Legal commentators have also pointed out certain areas for further consideration:

- The SCC affirmed the findings at the trial court and, to a lesser extent, at the Court of Appeal, so lawyers will need to consult those rulings as well to provide the detailed infringement analysis necessary to understand the decision.
- From the perspective of entertainment law, Robinson establishes clear authority that copyright resides in proposals, treatments and formats, and infringement can occur when subsequent audiovisual works use their elements without ever actually literally copying them.
- The continuing refusal of Canadian courts to expressly adopt the Altai test appears to rise from a concern that its application will result in courts "missing the forest for the trees", but there is no explicit rejection of it.
- There are implications as to the use of expert evidence arising from the Court's observation that, while the "intended lay observer" may be a useful starting point, the ultimate assessment should be done from the perspective of "a person whose senses and knowledge allow him or her to fully assess and appreciate all relevant aspects – patent and latent – of the works at issue", which may be "someone reasonably versed in the relevant art or technology".
- There is also concern as to the issues relating to access to justice (ie, 20 years spent in the courts, the high legal fees incurred, the availability of legal insurance to the corporate defendants but not to the plaintiff), which lead to the observation that Robinson may only be a Pyrrhic victory.

Cinar also extended the Court's earlier Monsanto guidance for the accounting of profits to the field of copyright law. (Note: While overturning the Court of Appeal's use of the "differential approach" of Monsanto in Robinson, the Court stated that it "is generally used in cases where an infringement allows the infringer to commercialize a good in a more profitable manner than he could have without the infringement.") While some commentators suggested that Cinar did not offer a principled approach on the matter, others contend that lost profits from so-called "convoyed" goods are prima facie recoverable.

The analysis by the trial judge and the Court of Appeal (which was supported by the SCC) has also attracted discussion as to the impact this case may have on derivative works, such as those used in remix recordings, especially in the context of incomplete creations such as Curiosity was.
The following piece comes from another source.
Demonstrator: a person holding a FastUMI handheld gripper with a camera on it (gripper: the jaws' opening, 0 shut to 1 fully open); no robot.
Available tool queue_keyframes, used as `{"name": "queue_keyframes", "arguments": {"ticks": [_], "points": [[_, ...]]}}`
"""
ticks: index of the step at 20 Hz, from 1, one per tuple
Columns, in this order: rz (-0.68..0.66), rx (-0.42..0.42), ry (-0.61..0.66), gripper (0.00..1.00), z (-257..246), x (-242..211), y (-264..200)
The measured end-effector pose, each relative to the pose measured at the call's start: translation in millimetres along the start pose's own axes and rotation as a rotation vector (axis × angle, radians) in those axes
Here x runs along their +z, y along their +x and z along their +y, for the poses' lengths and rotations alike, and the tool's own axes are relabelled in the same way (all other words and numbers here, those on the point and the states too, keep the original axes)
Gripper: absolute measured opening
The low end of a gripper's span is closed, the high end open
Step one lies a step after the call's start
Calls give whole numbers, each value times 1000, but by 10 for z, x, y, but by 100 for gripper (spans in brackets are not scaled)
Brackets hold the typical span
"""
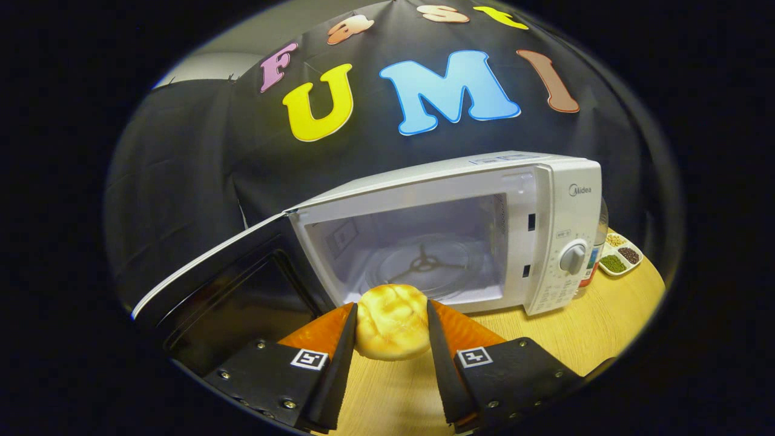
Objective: Open the microwave, put the food inside, and close the microwave door.
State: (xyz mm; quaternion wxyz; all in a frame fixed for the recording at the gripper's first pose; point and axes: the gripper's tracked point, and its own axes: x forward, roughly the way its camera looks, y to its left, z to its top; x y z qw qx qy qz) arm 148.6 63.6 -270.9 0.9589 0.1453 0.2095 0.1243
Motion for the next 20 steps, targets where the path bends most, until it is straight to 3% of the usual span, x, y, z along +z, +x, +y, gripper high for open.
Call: {"name": "queue_keyframes", "arguments": {"ticks": [5,13,20], "points": [[-42,-36,1,63,-82,53,559],[-103,-149,338,63,-354,118,1268],[-109,-186,434,63,-430,-1,1616]]}}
In Canadian copyright jurisprudence, derivative works are defined by what they are not, which suggests that further litigation will be needed in that area.
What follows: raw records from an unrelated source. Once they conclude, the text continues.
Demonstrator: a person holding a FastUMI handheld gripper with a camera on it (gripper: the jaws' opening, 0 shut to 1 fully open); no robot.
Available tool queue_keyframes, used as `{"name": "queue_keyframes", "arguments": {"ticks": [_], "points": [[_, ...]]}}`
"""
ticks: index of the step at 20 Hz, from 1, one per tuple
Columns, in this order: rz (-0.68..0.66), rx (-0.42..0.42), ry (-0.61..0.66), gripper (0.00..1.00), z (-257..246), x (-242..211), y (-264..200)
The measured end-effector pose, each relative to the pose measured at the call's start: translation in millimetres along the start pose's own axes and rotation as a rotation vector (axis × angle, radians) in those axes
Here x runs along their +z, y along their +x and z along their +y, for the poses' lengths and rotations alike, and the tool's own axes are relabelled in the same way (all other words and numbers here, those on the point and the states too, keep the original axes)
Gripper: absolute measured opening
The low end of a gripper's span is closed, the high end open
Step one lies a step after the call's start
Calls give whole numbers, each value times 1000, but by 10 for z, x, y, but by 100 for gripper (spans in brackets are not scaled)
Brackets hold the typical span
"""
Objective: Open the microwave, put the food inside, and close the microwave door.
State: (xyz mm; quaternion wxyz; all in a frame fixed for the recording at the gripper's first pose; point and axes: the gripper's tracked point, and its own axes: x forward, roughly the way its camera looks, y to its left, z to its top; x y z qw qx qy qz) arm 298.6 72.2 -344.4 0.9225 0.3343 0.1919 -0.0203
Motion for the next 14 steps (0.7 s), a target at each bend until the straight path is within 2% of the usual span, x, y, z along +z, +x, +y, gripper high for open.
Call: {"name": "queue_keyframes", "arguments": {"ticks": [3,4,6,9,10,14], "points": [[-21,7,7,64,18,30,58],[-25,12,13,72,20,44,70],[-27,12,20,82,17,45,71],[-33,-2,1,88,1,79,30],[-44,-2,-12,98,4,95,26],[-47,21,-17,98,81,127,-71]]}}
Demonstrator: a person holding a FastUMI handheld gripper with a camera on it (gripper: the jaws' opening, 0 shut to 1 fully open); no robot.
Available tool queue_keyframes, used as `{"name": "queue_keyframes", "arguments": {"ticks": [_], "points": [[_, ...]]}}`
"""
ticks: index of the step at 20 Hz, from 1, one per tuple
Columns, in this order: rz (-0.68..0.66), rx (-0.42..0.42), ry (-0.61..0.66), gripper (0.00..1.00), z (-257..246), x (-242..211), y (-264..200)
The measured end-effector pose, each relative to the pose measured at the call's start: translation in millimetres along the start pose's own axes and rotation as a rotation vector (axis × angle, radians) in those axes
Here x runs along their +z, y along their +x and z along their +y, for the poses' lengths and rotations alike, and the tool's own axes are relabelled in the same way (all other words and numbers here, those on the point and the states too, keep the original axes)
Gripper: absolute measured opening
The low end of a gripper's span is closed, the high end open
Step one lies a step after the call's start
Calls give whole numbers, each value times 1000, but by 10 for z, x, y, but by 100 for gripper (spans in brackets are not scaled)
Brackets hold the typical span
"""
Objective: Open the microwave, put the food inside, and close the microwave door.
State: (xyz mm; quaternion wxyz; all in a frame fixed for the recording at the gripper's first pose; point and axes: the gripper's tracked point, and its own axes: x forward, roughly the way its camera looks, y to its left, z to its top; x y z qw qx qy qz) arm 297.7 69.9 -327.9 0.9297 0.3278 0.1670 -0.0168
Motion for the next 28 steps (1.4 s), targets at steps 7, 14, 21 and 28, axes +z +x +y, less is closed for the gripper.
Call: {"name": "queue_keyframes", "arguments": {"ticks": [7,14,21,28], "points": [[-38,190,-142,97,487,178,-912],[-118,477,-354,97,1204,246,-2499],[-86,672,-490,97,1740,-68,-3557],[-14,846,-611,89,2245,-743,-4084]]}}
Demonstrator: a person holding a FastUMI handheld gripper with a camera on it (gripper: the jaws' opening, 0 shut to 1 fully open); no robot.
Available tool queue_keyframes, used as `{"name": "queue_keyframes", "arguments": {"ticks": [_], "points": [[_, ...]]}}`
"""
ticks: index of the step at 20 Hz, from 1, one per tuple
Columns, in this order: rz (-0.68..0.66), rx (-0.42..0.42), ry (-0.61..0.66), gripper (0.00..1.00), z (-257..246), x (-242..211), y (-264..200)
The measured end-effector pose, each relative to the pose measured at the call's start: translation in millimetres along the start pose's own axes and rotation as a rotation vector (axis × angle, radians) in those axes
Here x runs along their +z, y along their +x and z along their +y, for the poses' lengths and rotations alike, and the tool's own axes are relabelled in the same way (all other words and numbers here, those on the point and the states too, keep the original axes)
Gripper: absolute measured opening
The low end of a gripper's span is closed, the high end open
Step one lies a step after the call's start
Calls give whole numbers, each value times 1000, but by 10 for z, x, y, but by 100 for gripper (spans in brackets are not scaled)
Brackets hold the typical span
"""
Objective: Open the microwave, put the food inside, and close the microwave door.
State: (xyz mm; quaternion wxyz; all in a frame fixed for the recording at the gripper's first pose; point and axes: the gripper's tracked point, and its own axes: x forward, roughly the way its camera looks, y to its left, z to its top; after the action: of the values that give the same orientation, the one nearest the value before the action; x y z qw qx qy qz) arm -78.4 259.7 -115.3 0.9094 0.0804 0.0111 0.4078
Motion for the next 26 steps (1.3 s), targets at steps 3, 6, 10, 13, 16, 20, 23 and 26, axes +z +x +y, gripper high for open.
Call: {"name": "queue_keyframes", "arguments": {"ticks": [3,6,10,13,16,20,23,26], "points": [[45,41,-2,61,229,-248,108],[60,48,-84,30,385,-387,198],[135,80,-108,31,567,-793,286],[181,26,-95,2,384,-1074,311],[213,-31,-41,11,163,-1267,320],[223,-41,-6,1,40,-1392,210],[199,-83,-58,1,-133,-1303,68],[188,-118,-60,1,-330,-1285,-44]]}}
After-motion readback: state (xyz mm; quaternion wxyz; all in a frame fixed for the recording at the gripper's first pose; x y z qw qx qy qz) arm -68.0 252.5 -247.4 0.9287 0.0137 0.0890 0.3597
When the Court of Appeal rendered its decision in 2011, $3,250,000 was ordered to be paid and held in trust, pending the outcome at the SCC. As the SCC ruled that solidary liability did not apply, it is questioned whether the extra damages resulting from the SCC decision will be paid, due to the foreign residence of some of the parties and the risk of bankruptcy or insolvency arising for others. (Note: Cinar was connected with a criminal fraud investigation then being undertaken. On May 12, 2014, co-founder Ronald Weinberg, John Xanthoudakis of Norshield Financial Group and Lino Matteo of Mount Real Corp. were charged with 26 counts of fraud in Montreal Superior Court. They were convicted on most of the counts on June 2, 2016. On June 22, 2016, Weinberg was sentenced to 8 years and 11 months in prison, and the other two received sentences of 7 years and 11 months each.) (Note: MoonScoop Group (France Animation's successor) was placed in bankruptcy protection ("redressement judiciaire") in France on 20 June 2013, from which its assets were disposed to Ellipsanime on 24 January 2014. Enforcement of the Ravensburger portion of the judgment is subject to specific requirements in German civil procedure.)